To George Washington from Major General John Sullivan, 1 August 1778

From Major General John Sullivan

Head Qrs Providence August 1st 1778

Dear General

It is with pleasure I inform your Excellency that our preparations in this Department are as forward as Circumstances will admit, or Industry and application could make them.

I submitt’d the Plan of Operations (sometime since communicated to your Excellency) to Admiral Count D. Estaign & was happy in its receiving his approbation & concurrence.1

Upon his proceeding to put part of them in Execution the greatest Consternation apparently prevail’d on the part of the Enemy—The Crews of the Kings Fisher & two of their Gallies (at the appearance of the French fleet) abandon’d & sat them on fire, after Charging their Cannon with Grape to prevent their being Extinguish’d—they were entirely consum’d.2

I wait with Impatience the arrival of the Marquiss & the different Corps order’d to this Station. Their Motions are by no means so rapid as I could wish, but your Excellency may rely that when collected I shall proceed without delay to put them into immediate Action.

My Acknowledgments are due for your kind attention in sending Genl Green to my assistance & Council—I have the Honor likewise to acknowledge the receipt of your Commands of 27th & 28th last Month & promise your Excellency that I shall religiously observe the Recommendations they contain.

From what past in my late Interview with Count D. Estaign I think I can venture to assure your Excellency that the greatest Harmony will subsist between us, with respect to command. I have the Honor to be with the utmost Attachment & respect Your Excellency’s Oblig’d & very Hble Servant

sign’d Jno. Sullivan

P.s. The Regiments on Conanecut abandon’d it on the coming up of the french ships & retir’d to Rhode Island My best accounts of the Enemy’s strength makes them not more than 5.200 which are better warrant’d than my former Accounts.3

Copy

J.S.

Copy, DNA:PCC, item 152; copy, DNA:PCC, item 169. The copy in item 152 was enclosed with GW’s letter to Henry Laurens of 3–4 August.
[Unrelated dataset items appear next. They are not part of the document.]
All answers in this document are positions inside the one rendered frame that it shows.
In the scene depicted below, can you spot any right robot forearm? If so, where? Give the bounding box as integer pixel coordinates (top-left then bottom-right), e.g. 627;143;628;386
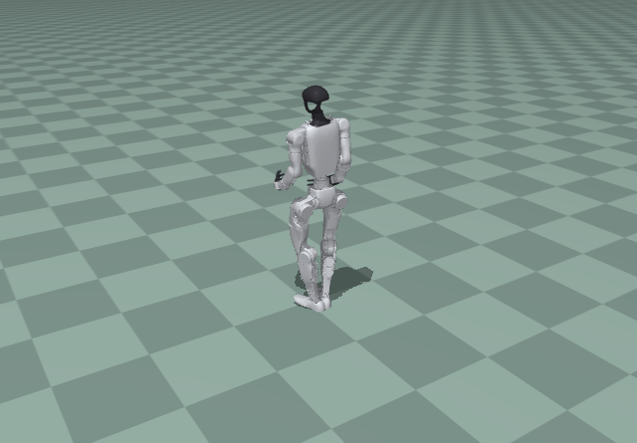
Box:
330;163;351;184

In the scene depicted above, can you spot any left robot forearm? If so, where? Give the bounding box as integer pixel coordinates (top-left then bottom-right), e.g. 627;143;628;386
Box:
274;167;297;190

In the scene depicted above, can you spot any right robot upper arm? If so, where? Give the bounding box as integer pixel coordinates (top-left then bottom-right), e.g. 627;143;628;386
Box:
336;117;351;165

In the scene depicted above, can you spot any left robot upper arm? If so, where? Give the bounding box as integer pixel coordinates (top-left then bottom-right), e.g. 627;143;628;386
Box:
287;127;306;178

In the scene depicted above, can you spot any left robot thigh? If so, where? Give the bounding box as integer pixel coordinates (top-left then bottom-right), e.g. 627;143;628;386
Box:
289;195;318;262

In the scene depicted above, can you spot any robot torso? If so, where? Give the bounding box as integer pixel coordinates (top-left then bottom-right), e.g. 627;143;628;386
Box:
299;114;340;210

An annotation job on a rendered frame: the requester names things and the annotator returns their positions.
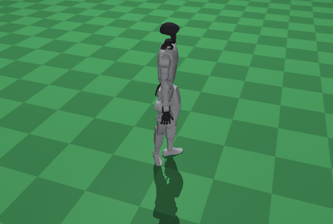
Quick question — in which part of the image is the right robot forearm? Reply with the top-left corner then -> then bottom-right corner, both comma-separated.
161,84 -> 170,112

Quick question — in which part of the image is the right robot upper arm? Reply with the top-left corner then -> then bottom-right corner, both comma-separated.
159,54 -> 172,90

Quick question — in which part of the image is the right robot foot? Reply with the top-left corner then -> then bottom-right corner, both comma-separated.
153,150 -> 162,166

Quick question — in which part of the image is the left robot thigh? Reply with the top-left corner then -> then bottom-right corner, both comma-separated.
167,85 -> 181,128

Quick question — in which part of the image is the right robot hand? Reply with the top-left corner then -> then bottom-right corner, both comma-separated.
161,107 -> 174,125

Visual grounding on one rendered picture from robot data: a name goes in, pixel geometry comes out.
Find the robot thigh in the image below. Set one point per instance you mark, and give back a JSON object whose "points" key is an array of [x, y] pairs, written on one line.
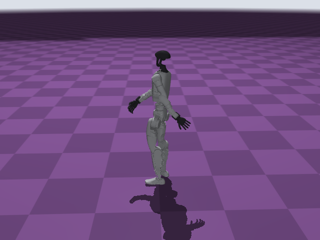
{"points": [[151, 133], [161, 134]]}

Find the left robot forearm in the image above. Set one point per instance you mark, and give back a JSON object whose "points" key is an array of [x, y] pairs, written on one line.
{"points": [[168, 106]]}

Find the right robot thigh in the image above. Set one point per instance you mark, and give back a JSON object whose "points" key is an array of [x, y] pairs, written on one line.
{"points": [[161, 134]]}

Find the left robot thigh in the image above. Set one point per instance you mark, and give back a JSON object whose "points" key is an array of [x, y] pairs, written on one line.
{"points": [[151, 133]]}

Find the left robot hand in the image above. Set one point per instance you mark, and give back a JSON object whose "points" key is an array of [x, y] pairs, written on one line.
{"points": [[181, 121]]}

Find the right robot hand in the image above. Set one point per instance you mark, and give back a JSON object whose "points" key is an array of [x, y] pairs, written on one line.
{"points": [[133, 104]]}

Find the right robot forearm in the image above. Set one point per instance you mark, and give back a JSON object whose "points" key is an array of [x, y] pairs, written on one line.
{"points": [[146, 95]]}

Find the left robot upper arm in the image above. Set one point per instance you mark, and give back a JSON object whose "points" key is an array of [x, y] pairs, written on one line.
{"points": [[157, 80]]}

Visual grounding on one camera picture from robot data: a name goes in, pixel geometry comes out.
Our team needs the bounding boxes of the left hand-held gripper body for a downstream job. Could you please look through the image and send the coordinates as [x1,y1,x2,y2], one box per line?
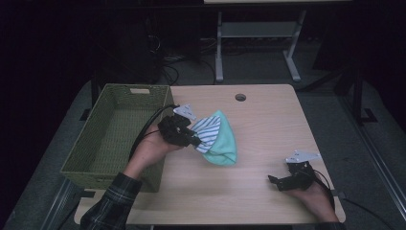
[157,103,197,148]

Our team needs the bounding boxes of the person's left hand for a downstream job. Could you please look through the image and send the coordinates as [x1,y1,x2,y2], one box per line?
[124,124,184,180]

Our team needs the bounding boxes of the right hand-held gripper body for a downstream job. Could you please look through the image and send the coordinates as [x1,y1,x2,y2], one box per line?
[284,149,322,192]

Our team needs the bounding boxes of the person's right hand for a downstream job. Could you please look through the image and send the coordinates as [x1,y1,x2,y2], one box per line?
[285,182,338,222]

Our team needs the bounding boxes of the mint green striped pet shirt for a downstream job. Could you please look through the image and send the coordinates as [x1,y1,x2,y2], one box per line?
[191,109,237,167]

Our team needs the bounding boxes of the thin black floor cable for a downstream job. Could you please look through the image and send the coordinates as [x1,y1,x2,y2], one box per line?
[343,197,389,230]

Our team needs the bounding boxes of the aluminium floor rail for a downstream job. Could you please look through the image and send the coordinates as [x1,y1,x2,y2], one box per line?
[41,177,77,230]
[338,95,406,222]

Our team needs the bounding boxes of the grey metal table frame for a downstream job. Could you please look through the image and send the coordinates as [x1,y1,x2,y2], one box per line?
[214,9,307,83]

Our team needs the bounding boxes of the tangle of black floor cables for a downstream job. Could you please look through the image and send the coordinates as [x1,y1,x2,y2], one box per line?
[157,54,216,86]

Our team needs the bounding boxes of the right hand-held gripper black cable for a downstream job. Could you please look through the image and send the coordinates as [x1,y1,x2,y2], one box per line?
[314,169,336,212]

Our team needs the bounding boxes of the black metal stand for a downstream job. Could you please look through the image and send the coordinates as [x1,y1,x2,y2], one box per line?
[331,65,379,126]

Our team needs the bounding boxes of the green woven basket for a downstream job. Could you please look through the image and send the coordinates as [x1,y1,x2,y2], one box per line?
[60,83,175,194]

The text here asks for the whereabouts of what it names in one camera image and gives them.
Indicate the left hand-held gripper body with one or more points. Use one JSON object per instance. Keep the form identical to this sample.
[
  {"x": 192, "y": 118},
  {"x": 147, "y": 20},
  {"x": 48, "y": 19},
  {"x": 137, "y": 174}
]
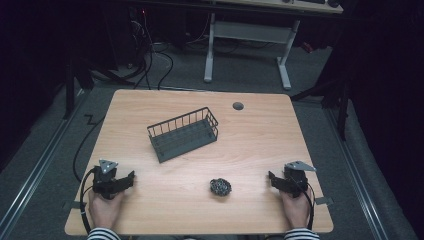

1Sullivan was referring to the plan of operations suggested in his letter to Vice Admiral d’Estaing of 25 July, enclosed in Sullivan’s letter to GW of 26 July (see note 3 to that letter). For d’Estaing’s reply to Sullivan’s plan, dated 30 July, see Hammond, Sullivan Papers description begins Otis G. Hammond, ed. Letters and Papers of Major-General John Sullivan, Continental Army. 3 vols. Concord, 1930-39. In Collections of the New Hampshire Historical Society, vols. 13–15. description ends , 2:151–53.

2D’Estaing wrote to Sullivan on 31 July that “The frigate [sloop] Kingfisher, having 18 nine-pounders, and 2 three-pounders, as well as the galley Spitfire, carrying two eighteens, two twelves, and six sixes, with the galley Lamb, carrying two eighteens, two nines and two sixes, were burned under an English battery at the approach of my frigates, which were … infinitely weaker, owing to the enormous difference in the calibre of the guns” (ibid., 2:154; see also Mackenzie Diary description begins Diary of Frederick Mackenzie Giving a Daily Narrative of His Military Service as an Officer of the Regiment of Royal Welch Fusiliers during the Years 1775–1781 in Massachusetts, Rhode Island and New York. 2 vols. Cambridge, Mass., 1930. description ends , 2:321; Robert Pigot to Henry Clinton, 31 July–1 Aug., P.R.O., Colonial Office, 5/96, Military Correspondence of the British Generals).

3According to the diary of Capt. Frederick Mackenzie of the Royal Welch Fusiliers, after the French fleet appeared off Rhode Island on 29 July, “Boats were immediately sent over to Connonicut, from whence the Two Battalions of Anspach and Brown’s Regiment of Provincials were withdrawn, leaving small detachments only in the Batteries on Fox-hill and The Dumplins.” Private Johann Conrad Döhla of the Anspach Regiment recorded that those detachments evacuated the island on 30 July after the French ships fired on the batteries (ibid., 2:319; Döhla, Hessian Diary description begins Johann Conrad Döhla. A Hessian Diary of the American Revolution. Translated and edited by Bruce E. Burgoyne. Norman, Okla., and London, 1990. description ends , 81; see also Prechtel, Diary description begins Johann Ernst Prechtel. A Hessian Officer’s Diary of the American Revolution. Translated and edited by Bruce E. Burgoyne. Bowie, Md., 1994. description ends , 22, 143; “Newport in the Hands of the British,” description begins “Newport in the Hands of the British. A Diary of the Revolution.” Historical Magazine, and Notes and Queries Concerning the Antiquities, History, and Biography of America, 4 (1860): 1–4, 34–38, 69–72, 105–7, 134–37, 172–73. description ends 72).